It's no secret that property prices, along with household debt, have raced higher in the last few years. This has occurred at a rate much faster than wage growth and has raised concerns that we might be in a housing bubble.
With the big banks such as Australia and New Zealand Banking Group (ASX: ANZ) and National Australia Bank Ltd. (ASX: NAB) tightening their lending and others such as Bank of Queensland Limited (ASX: BOQ) hiking rates, this has led to concerns that this bubble might be about to pop.
There has also been a particular focus on the Brisbane apartment market with reports in the Australian Financial Review that some buyers of off the plan units from Lendlease Group (ASX: LLC) are now selling at a loss.
Despite this, Sunland Group Limited (ASX: SDG) is taking on the Brisbane market.
The Queensland based property development company announced that it has acquired a 3.26-hectare site in Kenmore, 11km south-west of the Brisbane CBD, for $13.1 million.
According to the announcement, the site has, "Development Approval for 96 four bedroom terraced homes with an estimated end value of $65 million".
With a portfolio of other Brisbane properties including the Shea Residences in St Lucia which is sold out, how is Sunland aiming to beat the bubble?
Beating the bubble
The Sunland Group Managing Director said the group's strategy is to focus on:
- Premium sites in high growth areas
- The owner-occupier market (as opposed to investors)
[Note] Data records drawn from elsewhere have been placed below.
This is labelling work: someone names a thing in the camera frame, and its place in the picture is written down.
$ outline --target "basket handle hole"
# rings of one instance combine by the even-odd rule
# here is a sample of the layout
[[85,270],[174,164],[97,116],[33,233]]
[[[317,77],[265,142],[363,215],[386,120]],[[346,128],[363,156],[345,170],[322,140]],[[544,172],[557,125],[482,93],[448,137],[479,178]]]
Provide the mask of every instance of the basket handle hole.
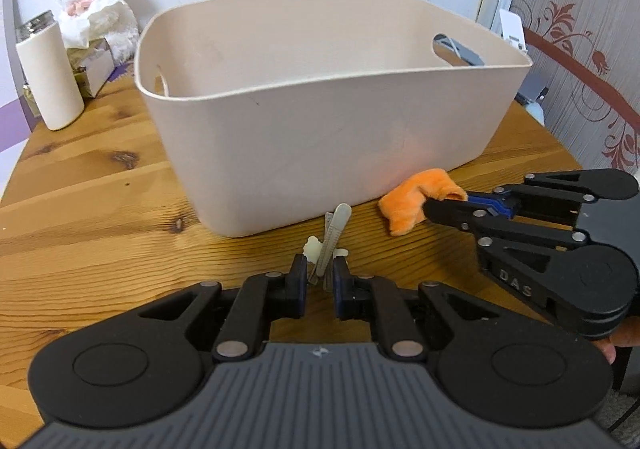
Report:
[[166,81],[166,77],[162,74],[162,70],[160,70],[160,65],[156,66],[156,79],[154,82],[154,93],[156,95],[164,95],[165,97],[170,97],[169,93],[169,83]]
[[437,34],[433,38],[433,51],[451,66],[484,66],[478,54],[446,34]]

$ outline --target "wood knot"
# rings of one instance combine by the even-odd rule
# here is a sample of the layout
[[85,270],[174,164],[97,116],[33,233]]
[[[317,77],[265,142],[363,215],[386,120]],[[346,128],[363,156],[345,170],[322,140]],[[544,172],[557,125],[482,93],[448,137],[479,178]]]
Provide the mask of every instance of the wood knot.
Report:
[[50,144],[45,144],[39,150],[37,150],[36,155],[44,155],[45,153],[50,153],[57,147],[55,142],[51,142]]
[[129,117],[133,117],[133,114],[125,109],[125,108],[121,108],[118,110],[118,112],[116,113],[116,121],[119,121],[120,119],[128,119]]
[[55,341],[59,337],[62,337],[64,334],[66,334],[66,331],[63,328],[53,328],[50,330],[44,330],[42,332],[42,337],[46,341]]
[[140,161],[138,153],[132,152],[115,152],[111,155],[111,159],[120,162],[126,169],[135,169]]
[[171,222],[172,233],[180,234],[185,229],[186,229],[186,222],[184,220],[184,217],[178,216],[175,220]]

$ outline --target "metal lid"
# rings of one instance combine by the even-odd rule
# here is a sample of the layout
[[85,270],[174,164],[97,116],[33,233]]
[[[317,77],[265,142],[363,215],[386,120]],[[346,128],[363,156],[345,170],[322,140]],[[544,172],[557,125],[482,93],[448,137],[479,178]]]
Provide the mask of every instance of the metal lid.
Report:
[[25,39],[29,39],[33,34],[37,34],[48,26],[53,25],[55,22],[56,20],[53,17],[53,12],[48,10],[47,12],[43,12],[39,16],[30,19],[24,25],[16,28],[15,37],[17,38],[18,43],[20,43]]

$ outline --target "white tumbler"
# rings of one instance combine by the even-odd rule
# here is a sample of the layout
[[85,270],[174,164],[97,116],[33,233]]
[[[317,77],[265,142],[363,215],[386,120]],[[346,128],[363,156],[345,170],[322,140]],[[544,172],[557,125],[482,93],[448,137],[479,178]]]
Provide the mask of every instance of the white tumbler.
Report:
[[50,130],[68,126],[84,110],[84,101],[53,13],[36,16],[16,34],[15,47],[44,123]]

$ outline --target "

- Areas with considerable natural and built amenities including good schools, parks and shopping centres
In other words, an area where you'd be willing to live and raise a family.
Foolish Takeaway
While the property market would not be my first investment choice (I think there are better opportunities elsewhere), I think it makes sense for companies within that industry to focus on the key growth drivers going forward.
As new households form, they will want to live in good areas and Sunland is looking to benefit from that.